Their justification: fear-mongering about unproven cognitive impacts on children. That, according to the members of the water authority’s board, justified ending a cornerstone of basic public health initiatives, and one which provides significant advantage to lower income families and children.
It turns out they were ahead of a wave. Since then, anti-fluoridation sentiment has spread, driven in part by the quackery peddled by Robert F. Kennedy, Jr., who has long been a champion of anti-fluoridation.
They argued that even the potential for negative impacts, even lacking conclusive studies, justified ending fluoridation under the principle of harm mitigation. Luckily, we’re no longer lacking in conclusive studies. Just this month, the first long-term, targeted study of community water fluoridation examining cognitive impacts was published in the Proceedings of the National Academy of Sciences. It found zero cognitive impact at any stage of life.
So the net effect of SCBWA’s misguided error: harming working families for no good reason.
Hopefully, the water authority will reconsider their mistake and resume local application of one of the most important public health developments in the modern era.
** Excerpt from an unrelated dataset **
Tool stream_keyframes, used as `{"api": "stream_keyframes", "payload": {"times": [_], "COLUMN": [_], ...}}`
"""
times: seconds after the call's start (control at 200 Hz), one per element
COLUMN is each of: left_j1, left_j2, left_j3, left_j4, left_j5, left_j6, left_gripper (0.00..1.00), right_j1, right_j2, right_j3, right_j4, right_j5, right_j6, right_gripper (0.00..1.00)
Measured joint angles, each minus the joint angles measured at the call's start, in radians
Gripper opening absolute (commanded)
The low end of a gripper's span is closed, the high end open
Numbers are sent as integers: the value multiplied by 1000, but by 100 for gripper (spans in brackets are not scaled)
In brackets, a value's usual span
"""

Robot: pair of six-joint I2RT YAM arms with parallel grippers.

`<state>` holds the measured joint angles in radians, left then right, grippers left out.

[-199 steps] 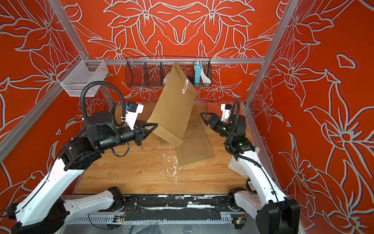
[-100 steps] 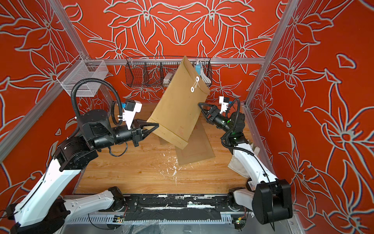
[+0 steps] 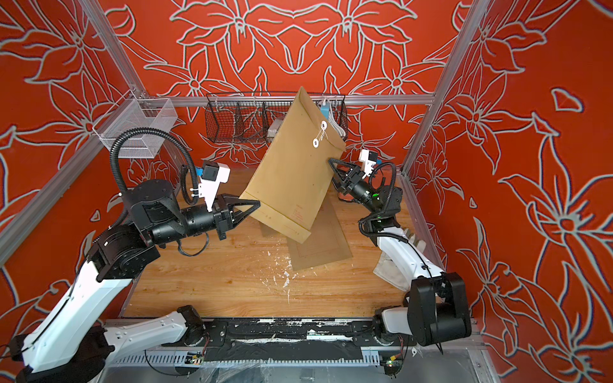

Refusing to do so would simply mean doubling down on the harm they’ve already caused.
Connor Lewis, State College
Raised fist or open hand?
The president stood at attention as Army troops paraded by on his birthday in the capital.
This shows how he takes political power — military power backed by deadly force.
He placed Jefferson’s Declaration of Independence on a wall in the White House. It asserts power derived not from force, but from the consent of the governed protecting their inalienable individual rights.
Is the power in Washington a raised fist, or an open hand suggesting comity and the great friendship of all people?
Soon there will be an election. May we choose the right answer to this question.
John Harris, State College
Bring frustration to the ballot box
Donald Trump has accused His Holiness, Pope Leo XIV, of being weak on crime (to be clear, crime-fighting is not really the Pope’s job). This is the same Donald Trump who is a convicted felon, a serial sexual predator, compulsive conman, liar and fraudster. The same Donald Trump who has pardoned dozens of other fraudsters, conmen, sexual predators, and felons, so that they can get right back into the business of preying on the weak and the defenseless.
It is not surprising that Donald Trump is lashing out at Pope Leo. Trump cannot abide principled people. What is surprising is that Trump still has support within the Republican Party and among the people he conned into following him into his descent into megalomania.
If you are tired of seeing your country dragged the muck by Donald Trump, be sure to register, and to vote in the mid-term elections.